The choice to undertake a therapeutic path is difficult and must be developed over time. While you are making your choice, you can try simple exercises to do on a daily basis, especially while you are in bed about to sleep.
NB: cognitive restructuring goes far beyond a simple exercise! An article cannot be expected to obtain the expected results from a therapeutic course! It would be presumptuous of me to pretend to provide complex tools through an article and pretentious on the part of the reader to expect something like this!
To have a positive inner dialogue you can start working on your self-esteem by trying to perceive a sense of self as self-effective and able to console yourself.
The thoughts travel at the speed of an electrical impulse and this makes everything more difficult.
- Try to monitor your thoughts. What are they telling you?
- Intercept the thoughts that trigger depressive or demotivating moods, are you sure of the validity of that thought? Try to question it using all your intellect.
- During your inner dialogue, ask yourself what your fears are.
- Try to identify the judgments you give yourself and refute them by looking for positive past experiences.
The first exercise that I propose is simpler than the generic tips just seen.
Create a save reflection. See in your memory and grab a memory of an experience in which you felt capable. During the day, try to recall that experience several times without tripping over the mistake of diminishing it.
Try to leverage the memories in which you have created a positive image of yourself . In the still moments of your day (especially while you are in bed) try to get to know us, to recall them … remembering that you are exactly the same person.
If you have difficulty in this exercise and you cannot evoke any memories in which you felt satisfied with yourself, do not be discouraged. This is a common difficulty among those with a self-rejecting tendency. Before you can accept yourself, you will have to learn to validate your experiences .
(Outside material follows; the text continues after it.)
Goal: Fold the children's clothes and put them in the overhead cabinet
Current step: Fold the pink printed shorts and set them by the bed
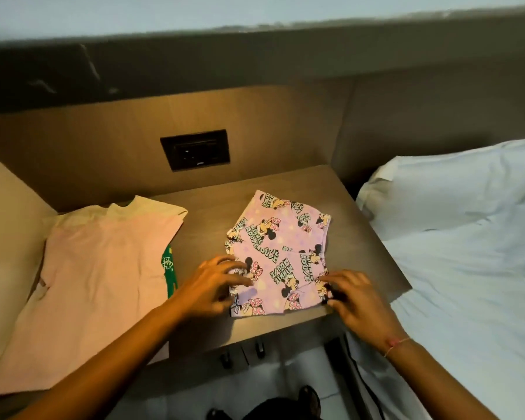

If you cannot recall satisfying memories it does not mean that “you are good for nothing”, it means that you tend to ignore and trivialize your businesses (magnify the mistakes made and minimize the successes achieved), it is an effect of negative automatic thoughts .
Second exercise . In making inferences about your experience, try to be a benevolent interlocutor : turn to yourself as if you were your best friend!
Before attempting this experiment on difficult experiences, face it for events with low emotional load : thoughts travel at the speed of an electric impulse and slipping into the vortex of strongly rooted automatisms is simple when the emotional volume is high!
Inner dialogue is something realistic, which is why it differs from mere ” positive thinking “. It is in the realism of your resources that you can become your best ally.
nb: the female gender also applies to the male.